Generates custom illustrations for each story
Creates consistent visual style matching the podcast aesthetic

OpenAI TTS (tts-1, voice onyx)

Converts text stories into natural-sounding audio narration
Produces MP3 files ready for podcast distribution

Jekyll + GitHub Pages

Static site generation for the website
Handles markdown posts and RSS feed generation
Free hosting

Amazon S3

Stores input images and generated audio files
Provides public URLs for podcast distribution

GitHub Actions

Automates the entire pipeline
Runs on schedule to process new images

Key Takeaways

Start simple, then automate: The first version was just photos and text. Over time, I added illustrations, audio, and full automation.

Prompt engineering matters: The constraints in my story generation prompt (avoiding certain words, specific paragraph counts) help maintain consistency across 1200+ stories.

Multi-model pipeline works: Using GPT-4o for vision, GPT-5 for editing, GPT-4o-mini for prompt refinement, and DALL-E 3 for images creates better results than using a single model.

RSS feeds unlock distribution: A simple XML file makes your content available on Spotify and all major podcast platforms without any special APIs.

Automation scales: Once the pipeline was set up, I could process hundreds of stories without manual intervention. The GitHub Actions workflow handles everything.

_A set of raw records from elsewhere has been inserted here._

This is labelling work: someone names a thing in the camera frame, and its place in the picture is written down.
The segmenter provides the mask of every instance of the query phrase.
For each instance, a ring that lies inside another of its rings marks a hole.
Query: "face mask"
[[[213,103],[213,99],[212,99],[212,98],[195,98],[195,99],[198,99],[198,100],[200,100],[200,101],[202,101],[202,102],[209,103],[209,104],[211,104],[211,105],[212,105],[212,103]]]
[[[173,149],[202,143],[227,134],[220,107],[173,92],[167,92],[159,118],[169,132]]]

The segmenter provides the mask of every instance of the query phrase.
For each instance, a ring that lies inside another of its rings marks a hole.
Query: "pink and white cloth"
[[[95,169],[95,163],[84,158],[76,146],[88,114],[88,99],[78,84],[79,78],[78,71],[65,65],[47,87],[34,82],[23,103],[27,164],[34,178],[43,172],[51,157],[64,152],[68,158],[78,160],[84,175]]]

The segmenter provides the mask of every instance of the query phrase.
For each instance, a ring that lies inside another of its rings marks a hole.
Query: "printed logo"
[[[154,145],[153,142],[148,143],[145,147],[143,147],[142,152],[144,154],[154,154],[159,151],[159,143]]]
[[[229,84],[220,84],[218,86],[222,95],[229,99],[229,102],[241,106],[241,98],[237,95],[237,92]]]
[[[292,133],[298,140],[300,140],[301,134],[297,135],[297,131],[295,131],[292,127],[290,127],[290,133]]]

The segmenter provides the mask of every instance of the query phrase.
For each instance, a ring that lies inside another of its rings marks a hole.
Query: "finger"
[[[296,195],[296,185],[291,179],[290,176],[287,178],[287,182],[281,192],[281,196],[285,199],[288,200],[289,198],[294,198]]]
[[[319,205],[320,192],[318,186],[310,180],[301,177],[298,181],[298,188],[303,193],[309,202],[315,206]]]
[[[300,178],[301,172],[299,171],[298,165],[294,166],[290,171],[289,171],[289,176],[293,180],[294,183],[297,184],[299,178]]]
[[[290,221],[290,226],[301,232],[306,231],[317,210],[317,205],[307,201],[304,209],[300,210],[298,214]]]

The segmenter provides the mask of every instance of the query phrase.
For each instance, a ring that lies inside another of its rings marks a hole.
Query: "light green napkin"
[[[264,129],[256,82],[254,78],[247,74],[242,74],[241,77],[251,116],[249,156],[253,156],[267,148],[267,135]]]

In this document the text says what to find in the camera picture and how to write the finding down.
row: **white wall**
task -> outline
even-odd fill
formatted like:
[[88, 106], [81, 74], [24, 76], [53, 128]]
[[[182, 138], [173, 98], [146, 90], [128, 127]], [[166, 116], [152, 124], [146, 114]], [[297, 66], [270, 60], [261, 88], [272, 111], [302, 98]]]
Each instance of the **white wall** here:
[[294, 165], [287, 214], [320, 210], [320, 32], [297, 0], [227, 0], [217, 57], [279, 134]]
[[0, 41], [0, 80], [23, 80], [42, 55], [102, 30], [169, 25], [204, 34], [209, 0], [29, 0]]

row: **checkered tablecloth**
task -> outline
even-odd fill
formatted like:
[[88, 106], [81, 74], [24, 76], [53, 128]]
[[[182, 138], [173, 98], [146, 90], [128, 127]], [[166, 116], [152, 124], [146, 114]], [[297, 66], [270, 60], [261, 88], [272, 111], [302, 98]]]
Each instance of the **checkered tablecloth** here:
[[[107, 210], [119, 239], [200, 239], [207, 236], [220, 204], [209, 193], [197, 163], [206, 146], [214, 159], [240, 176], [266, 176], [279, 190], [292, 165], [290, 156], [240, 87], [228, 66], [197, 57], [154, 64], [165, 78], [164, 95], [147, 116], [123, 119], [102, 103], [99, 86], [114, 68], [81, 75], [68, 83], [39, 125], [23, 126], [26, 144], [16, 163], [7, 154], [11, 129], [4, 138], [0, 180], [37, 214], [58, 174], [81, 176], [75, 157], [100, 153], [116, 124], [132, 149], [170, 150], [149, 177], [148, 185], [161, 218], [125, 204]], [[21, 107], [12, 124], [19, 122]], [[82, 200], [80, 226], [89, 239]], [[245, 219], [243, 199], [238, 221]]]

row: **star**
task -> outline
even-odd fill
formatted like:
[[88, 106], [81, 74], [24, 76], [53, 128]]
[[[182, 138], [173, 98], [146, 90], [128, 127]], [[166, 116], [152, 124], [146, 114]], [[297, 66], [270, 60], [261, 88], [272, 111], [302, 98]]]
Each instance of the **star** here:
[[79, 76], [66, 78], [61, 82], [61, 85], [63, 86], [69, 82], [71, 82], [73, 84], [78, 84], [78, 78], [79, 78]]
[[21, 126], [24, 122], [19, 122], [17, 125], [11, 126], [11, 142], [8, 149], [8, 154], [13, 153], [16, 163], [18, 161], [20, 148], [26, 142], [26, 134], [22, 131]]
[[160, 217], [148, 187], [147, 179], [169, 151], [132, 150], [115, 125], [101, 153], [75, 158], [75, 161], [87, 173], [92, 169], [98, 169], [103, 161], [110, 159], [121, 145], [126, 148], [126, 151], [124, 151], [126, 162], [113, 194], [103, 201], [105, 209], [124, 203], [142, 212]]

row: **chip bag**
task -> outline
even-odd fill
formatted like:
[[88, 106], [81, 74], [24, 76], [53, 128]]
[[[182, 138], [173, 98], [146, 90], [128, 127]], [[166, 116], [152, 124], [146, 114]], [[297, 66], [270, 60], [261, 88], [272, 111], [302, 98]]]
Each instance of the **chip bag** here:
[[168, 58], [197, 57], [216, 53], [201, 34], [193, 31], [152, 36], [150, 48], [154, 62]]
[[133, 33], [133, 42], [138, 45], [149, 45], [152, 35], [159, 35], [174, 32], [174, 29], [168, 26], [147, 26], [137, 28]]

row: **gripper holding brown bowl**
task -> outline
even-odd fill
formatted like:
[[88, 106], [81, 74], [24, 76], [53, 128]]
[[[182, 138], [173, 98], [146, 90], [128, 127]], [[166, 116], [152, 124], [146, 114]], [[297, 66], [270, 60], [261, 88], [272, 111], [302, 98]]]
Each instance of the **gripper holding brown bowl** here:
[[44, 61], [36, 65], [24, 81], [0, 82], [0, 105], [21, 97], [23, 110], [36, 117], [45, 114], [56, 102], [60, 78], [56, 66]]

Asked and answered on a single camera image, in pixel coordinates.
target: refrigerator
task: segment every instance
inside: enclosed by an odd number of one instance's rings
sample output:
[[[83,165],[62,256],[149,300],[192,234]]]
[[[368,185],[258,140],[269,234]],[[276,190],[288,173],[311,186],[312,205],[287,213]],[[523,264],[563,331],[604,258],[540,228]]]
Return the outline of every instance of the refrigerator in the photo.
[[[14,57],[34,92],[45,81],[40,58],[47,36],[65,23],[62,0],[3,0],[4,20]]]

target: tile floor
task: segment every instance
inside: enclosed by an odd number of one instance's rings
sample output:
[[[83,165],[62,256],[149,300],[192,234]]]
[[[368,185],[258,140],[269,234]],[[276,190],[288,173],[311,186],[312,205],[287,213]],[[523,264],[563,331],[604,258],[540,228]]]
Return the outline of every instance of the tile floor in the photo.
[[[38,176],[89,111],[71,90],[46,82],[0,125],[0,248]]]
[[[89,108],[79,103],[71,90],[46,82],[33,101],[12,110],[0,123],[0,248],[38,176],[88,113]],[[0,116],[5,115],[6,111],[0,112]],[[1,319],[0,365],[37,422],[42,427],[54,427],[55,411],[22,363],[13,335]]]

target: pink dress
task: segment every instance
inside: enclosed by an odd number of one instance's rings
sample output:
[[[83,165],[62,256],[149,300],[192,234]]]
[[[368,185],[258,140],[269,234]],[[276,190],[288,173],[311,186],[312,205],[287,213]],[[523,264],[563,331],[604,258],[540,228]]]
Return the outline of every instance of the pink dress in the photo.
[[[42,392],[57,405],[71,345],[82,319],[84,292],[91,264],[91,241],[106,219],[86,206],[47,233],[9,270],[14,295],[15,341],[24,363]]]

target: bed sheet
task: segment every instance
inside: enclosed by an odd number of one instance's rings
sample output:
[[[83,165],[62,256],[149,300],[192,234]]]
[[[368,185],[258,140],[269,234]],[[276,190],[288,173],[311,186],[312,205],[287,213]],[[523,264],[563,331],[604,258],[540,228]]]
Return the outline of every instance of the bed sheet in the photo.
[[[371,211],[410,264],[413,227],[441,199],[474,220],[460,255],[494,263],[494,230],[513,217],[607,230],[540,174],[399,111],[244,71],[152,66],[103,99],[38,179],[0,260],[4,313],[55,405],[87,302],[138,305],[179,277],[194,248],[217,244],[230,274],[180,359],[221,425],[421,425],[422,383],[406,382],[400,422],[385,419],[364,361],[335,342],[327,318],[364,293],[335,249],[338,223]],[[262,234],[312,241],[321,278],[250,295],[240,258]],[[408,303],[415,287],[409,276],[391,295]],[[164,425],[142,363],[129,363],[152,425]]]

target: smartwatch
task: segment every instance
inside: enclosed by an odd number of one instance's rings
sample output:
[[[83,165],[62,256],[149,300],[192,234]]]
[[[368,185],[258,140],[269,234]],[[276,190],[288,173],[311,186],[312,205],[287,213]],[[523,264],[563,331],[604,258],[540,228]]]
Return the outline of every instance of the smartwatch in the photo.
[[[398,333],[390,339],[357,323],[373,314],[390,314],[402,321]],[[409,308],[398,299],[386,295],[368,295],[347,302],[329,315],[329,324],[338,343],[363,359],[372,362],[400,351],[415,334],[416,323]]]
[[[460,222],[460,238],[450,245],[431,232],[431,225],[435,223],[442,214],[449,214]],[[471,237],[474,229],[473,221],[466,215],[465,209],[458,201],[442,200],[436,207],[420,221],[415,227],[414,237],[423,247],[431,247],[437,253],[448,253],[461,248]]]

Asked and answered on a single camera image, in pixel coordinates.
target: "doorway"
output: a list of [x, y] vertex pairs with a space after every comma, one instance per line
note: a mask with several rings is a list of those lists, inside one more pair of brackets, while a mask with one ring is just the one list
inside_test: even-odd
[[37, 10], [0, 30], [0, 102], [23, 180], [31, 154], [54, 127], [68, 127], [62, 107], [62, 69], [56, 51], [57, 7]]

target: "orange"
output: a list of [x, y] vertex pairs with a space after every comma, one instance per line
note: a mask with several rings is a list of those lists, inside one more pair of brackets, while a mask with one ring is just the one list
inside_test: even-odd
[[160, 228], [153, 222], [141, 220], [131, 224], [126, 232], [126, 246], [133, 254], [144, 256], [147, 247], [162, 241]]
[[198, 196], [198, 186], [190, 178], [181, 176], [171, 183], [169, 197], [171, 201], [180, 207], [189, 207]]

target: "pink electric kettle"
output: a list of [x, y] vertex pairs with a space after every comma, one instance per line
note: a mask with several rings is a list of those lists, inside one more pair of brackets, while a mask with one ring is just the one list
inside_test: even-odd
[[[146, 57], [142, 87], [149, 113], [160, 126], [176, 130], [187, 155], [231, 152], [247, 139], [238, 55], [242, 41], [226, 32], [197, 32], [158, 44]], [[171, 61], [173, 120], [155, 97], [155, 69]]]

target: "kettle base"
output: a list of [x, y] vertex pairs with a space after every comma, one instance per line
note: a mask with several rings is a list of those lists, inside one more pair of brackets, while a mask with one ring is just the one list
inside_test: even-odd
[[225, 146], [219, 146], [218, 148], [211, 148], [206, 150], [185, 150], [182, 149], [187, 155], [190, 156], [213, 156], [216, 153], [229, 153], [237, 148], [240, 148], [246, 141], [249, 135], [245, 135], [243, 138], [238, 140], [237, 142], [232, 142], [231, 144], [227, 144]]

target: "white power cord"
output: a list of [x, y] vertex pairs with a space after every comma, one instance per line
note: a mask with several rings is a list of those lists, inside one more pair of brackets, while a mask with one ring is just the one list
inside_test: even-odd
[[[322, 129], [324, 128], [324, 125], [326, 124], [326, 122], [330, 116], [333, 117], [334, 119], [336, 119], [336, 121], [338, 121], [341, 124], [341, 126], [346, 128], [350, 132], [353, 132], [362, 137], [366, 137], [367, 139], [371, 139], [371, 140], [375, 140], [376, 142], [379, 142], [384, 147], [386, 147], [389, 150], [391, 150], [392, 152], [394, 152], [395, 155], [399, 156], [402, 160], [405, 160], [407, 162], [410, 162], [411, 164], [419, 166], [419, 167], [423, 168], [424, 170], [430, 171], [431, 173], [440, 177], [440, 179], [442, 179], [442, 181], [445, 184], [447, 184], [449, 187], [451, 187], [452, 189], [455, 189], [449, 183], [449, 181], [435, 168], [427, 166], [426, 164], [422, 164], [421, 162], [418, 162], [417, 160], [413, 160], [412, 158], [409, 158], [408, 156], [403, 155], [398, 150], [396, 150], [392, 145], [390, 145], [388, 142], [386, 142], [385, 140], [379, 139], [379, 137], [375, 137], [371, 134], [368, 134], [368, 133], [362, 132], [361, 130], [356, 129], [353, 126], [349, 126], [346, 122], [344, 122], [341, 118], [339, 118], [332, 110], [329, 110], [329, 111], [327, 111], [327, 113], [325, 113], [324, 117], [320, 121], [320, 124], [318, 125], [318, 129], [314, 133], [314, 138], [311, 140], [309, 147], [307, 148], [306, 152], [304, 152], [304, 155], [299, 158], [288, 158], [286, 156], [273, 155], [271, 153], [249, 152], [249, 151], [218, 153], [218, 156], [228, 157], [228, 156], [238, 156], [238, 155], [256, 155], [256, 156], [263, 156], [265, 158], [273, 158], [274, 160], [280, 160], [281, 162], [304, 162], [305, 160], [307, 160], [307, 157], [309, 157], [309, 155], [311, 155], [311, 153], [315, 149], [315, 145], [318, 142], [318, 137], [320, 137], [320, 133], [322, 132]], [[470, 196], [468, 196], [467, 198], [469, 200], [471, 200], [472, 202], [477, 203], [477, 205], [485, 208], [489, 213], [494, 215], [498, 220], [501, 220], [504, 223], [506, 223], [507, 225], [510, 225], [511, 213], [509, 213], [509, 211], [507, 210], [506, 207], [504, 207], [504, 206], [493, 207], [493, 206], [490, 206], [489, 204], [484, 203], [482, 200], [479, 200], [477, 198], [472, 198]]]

Real-world inspiration: Starting with a real problem (my son wanting stories) led to a project that now serves thousands of listeners.

Video Walkthrough

If you prefer to follow along in a code-along format, here's a video where I walk through the project and show my screen step by step:

See It Live

You can see the live project and the code here:

Website (Jekyll, GitHub Pages): kids-horror-stories-ru
GitHub repo: github.com/alexeygrigorev/kids-horror-stories-ru
Spotify: Listen to an episode on Spotify

The project demonstrates how AI tools can create complete multimedia content pipelines: from a simple photo to a fully produced podcast episode, all automated and running at scale.